= Ekaterina Ishova =

Russian runner (born 1989)

Ekaterina Ishova, née Ekaterina Gorbunova, (Екатерина Юрьевна Ишова; 17 January 1989) is a Russian middle- and long-distance runner.

At the start of her career, she mainly competed in cross country running events. She was 63rd at the 2006 IAAF World Cross Country Championships. At the European Cross Country Championships she was a junior silver medallist in 2006 and 2007 before leading the Russian junior women to bronze with a seventh place at the 2008 European Cross Country Championships.

Around 2008, she began to move towards distance track running. At the 2008 World Junior Championships in Athletics she ranked in the top eight in both the 1500 metres and the 3000 metres. Going up an age category, she placed sixth in the 5000 metres at the 2009 European Athletics U23 Championships. A silver medal in that event came at the 2011 European Athletics U23 Championships, where she was second only to Ethiopian-Azerbaijani runner Layes Abdullayeva.

In July she ran a personal best of 4:01.02 minutes at the Barcelona Meeting, setting a meet record and placing herself in the top three fastest runners that year. She claimed a 1500 m bronze at the Universiade. Her senior debut came at the 2012 European Athletics Championships, where she placed fourth, slightly behind Ukraine's Anna Mishchenko.

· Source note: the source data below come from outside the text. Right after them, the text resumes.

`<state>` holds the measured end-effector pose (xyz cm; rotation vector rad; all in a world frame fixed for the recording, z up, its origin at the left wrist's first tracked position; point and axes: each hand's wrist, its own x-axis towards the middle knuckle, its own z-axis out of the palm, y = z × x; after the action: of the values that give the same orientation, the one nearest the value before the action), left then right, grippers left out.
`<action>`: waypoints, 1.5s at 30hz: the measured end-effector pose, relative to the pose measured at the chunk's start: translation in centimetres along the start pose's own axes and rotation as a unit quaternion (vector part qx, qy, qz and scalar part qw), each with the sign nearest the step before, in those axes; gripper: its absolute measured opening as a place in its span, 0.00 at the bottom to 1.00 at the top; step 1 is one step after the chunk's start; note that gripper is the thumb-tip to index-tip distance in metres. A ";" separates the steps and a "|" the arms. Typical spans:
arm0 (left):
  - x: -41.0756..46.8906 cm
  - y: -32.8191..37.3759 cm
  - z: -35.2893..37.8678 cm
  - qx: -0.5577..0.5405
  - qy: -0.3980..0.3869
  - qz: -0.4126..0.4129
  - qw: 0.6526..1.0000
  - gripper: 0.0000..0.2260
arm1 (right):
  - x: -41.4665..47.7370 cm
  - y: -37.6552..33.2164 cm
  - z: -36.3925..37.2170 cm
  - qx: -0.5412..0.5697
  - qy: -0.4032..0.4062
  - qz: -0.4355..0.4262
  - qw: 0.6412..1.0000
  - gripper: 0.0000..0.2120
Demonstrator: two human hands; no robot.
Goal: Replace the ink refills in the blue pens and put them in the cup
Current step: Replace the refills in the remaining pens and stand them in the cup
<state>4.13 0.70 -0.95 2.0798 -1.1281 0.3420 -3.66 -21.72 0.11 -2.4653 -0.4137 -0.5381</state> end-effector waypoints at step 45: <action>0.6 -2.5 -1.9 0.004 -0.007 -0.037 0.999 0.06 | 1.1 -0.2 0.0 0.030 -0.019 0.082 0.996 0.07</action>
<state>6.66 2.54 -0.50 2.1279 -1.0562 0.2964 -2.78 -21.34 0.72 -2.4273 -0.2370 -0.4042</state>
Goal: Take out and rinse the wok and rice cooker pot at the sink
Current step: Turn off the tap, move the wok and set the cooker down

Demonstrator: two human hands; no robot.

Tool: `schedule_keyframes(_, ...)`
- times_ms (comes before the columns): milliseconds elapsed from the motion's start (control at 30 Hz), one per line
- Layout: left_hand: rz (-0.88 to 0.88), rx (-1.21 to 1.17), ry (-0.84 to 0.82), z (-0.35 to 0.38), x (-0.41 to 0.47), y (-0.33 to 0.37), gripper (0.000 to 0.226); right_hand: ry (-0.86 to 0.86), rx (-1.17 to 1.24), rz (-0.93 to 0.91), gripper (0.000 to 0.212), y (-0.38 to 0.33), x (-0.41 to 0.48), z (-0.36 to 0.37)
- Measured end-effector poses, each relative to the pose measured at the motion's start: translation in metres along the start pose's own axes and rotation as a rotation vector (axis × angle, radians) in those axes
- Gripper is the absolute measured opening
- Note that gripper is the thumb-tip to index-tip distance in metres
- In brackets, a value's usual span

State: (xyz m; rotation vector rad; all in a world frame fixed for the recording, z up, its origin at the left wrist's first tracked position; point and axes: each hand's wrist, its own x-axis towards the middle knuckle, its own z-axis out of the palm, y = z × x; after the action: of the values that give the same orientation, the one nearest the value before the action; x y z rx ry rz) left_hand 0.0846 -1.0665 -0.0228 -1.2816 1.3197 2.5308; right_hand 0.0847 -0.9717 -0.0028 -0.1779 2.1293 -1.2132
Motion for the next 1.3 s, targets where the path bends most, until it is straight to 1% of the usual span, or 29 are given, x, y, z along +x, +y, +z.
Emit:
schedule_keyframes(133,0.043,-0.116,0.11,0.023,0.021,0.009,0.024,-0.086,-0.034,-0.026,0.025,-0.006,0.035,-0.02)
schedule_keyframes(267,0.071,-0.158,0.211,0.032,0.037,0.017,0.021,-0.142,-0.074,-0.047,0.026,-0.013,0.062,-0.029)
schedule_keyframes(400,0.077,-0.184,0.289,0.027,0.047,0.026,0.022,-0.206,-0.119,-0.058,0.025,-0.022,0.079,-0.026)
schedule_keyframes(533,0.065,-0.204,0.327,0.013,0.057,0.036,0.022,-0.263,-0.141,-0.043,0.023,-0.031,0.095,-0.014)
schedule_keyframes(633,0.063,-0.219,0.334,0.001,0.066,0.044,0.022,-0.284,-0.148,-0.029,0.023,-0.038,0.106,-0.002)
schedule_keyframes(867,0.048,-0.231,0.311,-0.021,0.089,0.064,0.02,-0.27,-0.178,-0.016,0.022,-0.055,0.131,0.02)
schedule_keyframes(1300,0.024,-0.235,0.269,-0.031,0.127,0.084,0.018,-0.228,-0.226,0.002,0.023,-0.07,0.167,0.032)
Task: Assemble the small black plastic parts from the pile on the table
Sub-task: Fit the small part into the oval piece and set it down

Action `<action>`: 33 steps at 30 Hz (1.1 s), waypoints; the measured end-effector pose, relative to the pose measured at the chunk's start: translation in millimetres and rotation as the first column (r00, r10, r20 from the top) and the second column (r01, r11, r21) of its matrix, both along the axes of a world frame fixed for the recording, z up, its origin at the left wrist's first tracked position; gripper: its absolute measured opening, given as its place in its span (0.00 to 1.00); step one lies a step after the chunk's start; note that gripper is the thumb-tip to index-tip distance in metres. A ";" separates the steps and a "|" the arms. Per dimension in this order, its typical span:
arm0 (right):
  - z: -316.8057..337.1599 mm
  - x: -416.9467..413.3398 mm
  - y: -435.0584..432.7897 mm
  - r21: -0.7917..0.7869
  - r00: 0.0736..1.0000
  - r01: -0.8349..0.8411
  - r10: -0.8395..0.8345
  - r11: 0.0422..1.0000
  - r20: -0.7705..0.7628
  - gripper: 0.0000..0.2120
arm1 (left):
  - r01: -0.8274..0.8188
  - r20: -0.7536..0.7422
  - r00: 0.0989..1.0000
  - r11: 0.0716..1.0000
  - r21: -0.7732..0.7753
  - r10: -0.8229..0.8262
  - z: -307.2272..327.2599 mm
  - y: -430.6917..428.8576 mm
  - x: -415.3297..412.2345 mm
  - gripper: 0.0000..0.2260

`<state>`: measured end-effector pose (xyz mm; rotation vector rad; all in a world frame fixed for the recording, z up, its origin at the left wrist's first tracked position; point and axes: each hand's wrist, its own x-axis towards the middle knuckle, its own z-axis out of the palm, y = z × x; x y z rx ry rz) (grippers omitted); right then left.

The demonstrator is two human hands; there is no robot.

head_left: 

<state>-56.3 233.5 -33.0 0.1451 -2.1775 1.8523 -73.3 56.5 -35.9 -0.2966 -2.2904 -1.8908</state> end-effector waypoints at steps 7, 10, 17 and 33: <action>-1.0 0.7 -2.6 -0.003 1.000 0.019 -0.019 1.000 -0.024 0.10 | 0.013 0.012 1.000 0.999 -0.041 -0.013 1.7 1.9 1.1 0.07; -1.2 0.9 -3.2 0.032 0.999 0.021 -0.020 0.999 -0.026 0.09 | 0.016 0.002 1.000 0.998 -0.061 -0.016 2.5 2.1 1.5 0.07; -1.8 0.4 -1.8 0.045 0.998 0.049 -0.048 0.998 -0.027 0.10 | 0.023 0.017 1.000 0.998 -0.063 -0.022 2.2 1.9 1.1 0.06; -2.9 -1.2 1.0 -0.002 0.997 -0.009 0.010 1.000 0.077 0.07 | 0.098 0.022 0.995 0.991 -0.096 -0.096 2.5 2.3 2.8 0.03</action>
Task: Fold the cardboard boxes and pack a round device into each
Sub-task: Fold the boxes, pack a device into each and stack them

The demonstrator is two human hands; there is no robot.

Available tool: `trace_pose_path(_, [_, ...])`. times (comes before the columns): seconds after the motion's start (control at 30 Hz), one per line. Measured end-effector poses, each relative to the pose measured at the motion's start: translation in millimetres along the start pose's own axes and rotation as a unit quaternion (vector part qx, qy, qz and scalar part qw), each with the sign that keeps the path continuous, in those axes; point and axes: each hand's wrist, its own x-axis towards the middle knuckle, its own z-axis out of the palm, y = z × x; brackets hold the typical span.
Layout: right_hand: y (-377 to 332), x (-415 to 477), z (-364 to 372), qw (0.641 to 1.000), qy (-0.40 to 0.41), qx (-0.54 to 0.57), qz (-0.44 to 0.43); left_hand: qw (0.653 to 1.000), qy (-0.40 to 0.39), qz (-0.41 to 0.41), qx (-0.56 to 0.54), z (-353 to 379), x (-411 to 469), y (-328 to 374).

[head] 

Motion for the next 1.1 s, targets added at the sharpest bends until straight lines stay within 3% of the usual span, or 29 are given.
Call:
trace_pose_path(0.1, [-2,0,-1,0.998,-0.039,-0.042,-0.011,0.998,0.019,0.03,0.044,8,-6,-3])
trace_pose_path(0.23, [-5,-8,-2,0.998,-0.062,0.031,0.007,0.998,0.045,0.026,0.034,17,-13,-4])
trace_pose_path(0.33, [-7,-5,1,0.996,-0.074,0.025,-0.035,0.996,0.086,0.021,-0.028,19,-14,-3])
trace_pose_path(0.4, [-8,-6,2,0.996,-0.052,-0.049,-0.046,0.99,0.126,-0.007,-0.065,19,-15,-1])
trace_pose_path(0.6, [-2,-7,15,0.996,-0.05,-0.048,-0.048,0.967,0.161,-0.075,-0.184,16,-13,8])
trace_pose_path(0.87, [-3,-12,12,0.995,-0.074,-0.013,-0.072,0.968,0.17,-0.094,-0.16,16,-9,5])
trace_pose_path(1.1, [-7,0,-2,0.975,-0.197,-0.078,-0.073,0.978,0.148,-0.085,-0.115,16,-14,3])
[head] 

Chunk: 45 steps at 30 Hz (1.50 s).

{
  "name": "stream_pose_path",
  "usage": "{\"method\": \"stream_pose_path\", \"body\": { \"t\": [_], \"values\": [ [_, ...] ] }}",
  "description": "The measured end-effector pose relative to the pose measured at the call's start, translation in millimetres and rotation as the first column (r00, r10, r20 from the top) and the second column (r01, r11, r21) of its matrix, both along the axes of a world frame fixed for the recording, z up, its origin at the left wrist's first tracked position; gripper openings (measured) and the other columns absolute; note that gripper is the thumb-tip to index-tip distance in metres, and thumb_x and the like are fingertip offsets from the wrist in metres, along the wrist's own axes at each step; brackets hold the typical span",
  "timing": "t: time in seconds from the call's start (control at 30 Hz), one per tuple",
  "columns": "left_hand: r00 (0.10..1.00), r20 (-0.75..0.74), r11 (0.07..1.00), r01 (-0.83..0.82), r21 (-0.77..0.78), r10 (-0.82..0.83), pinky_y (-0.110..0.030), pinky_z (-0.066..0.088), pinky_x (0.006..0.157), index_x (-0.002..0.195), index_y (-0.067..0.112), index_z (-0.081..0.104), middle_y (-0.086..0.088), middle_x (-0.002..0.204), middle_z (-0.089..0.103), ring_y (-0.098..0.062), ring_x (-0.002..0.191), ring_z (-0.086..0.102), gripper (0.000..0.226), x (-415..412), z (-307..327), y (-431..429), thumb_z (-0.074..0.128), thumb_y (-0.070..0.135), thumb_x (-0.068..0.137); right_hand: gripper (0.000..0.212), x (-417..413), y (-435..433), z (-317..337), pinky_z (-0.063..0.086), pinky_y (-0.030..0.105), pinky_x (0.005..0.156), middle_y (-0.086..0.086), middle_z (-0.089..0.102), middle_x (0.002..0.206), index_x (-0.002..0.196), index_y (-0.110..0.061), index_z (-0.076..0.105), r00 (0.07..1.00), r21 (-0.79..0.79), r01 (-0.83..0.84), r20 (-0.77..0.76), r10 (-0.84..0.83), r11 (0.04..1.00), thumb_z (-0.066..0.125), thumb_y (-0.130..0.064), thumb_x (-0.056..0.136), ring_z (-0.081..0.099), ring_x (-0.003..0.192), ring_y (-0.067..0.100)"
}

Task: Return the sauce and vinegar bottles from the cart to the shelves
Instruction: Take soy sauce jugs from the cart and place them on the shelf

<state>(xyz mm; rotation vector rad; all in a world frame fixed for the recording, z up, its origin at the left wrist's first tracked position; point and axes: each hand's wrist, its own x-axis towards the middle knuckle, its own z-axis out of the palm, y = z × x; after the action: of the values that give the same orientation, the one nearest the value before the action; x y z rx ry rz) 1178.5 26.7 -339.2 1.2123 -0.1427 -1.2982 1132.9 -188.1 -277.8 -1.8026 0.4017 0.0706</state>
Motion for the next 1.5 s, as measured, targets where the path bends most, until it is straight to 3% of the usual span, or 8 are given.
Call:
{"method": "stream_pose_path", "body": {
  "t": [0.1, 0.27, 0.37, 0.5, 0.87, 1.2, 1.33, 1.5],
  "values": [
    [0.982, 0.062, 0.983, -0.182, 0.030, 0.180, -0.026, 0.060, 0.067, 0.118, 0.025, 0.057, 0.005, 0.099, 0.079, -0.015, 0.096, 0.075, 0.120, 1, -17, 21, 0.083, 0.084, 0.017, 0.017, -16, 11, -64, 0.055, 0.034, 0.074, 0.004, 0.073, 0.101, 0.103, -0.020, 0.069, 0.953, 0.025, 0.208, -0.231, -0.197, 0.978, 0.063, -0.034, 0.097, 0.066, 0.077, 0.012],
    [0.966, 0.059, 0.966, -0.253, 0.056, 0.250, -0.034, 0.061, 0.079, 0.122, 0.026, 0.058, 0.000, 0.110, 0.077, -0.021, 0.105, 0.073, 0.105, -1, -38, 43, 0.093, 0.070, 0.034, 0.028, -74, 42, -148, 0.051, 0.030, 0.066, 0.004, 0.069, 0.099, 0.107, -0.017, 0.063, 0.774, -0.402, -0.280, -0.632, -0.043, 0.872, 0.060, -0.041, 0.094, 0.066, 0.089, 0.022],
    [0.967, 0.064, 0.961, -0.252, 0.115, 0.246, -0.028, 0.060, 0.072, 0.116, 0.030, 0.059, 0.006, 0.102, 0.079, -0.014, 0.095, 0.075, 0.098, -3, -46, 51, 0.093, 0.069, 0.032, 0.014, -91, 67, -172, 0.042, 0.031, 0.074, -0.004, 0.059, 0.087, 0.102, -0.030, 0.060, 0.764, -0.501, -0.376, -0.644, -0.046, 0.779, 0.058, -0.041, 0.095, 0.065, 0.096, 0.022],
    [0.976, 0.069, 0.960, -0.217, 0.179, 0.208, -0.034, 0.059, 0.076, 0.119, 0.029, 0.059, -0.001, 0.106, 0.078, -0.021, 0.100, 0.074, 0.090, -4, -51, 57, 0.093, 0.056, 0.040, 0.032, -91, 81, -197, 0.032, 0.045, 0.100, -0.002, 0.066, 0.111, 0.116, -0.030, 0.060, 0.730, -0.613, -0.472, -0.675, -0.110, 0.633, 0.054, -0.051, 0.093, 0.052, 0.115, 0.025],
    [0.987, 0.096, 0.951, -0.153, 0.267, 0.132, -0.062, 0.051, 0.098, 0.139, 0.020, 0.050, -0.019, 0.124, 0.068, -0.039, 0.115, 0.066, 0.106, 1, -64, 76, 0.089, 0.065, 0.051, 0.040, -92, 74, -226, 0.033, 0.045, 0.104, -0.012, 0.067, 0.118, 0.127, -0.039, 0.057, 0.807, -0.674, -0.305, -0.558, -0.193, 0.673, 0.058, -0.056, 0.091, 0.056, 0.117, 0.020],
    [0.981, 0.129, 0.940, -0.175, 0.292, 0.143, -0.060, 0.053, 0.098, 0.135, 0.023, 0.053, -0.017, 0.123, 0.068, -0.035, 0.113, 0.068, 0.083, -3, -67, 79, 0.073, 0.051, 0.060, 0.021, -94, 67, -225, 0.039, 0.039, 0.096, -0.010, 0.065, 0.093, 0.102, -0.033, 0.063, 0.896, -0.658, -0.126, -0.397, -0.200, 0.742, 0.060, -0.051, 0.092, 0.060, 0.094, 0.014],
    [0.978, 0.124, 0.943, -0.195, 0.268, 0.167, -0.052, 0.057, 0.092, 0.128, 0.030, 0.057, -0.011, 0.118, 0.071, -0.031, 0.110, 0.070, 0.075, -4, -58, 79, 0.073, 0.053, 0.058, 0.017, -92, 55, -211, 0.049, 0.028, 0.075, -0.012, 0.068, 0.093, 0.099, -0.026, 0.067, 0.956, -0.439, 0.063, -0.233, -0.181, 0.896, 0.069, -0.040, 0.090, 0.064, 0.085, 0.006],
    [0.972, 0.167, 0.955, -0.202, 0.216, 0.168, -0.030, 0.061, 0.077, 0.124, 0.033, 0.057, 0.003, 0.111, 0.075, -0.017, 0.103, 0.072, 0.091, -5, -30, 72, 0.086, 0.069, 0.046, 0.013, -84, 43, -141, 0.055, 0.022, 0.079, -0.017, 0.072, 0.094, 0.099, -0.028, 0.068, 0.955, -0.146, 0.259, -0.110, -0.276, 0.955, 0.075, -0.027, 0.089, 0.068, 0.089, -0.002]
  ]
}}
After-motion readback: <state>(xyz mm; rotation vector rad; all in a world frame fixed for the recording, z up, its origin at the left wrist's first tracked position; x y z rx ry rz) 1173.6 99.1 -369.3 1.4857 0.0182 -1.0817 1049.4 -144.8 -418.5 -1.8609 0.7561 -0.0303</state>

After retrospective analysis, her drug test immediately prior to the 2011 European U23 Championships was found to be adverse and her results were annulled for doping from 12 July 2011 onwards (meaning the loss of her European and Universiade medals). Given the circumstances, her ban also extended for a further two years, meaning she was ruled ineligible until October 2015.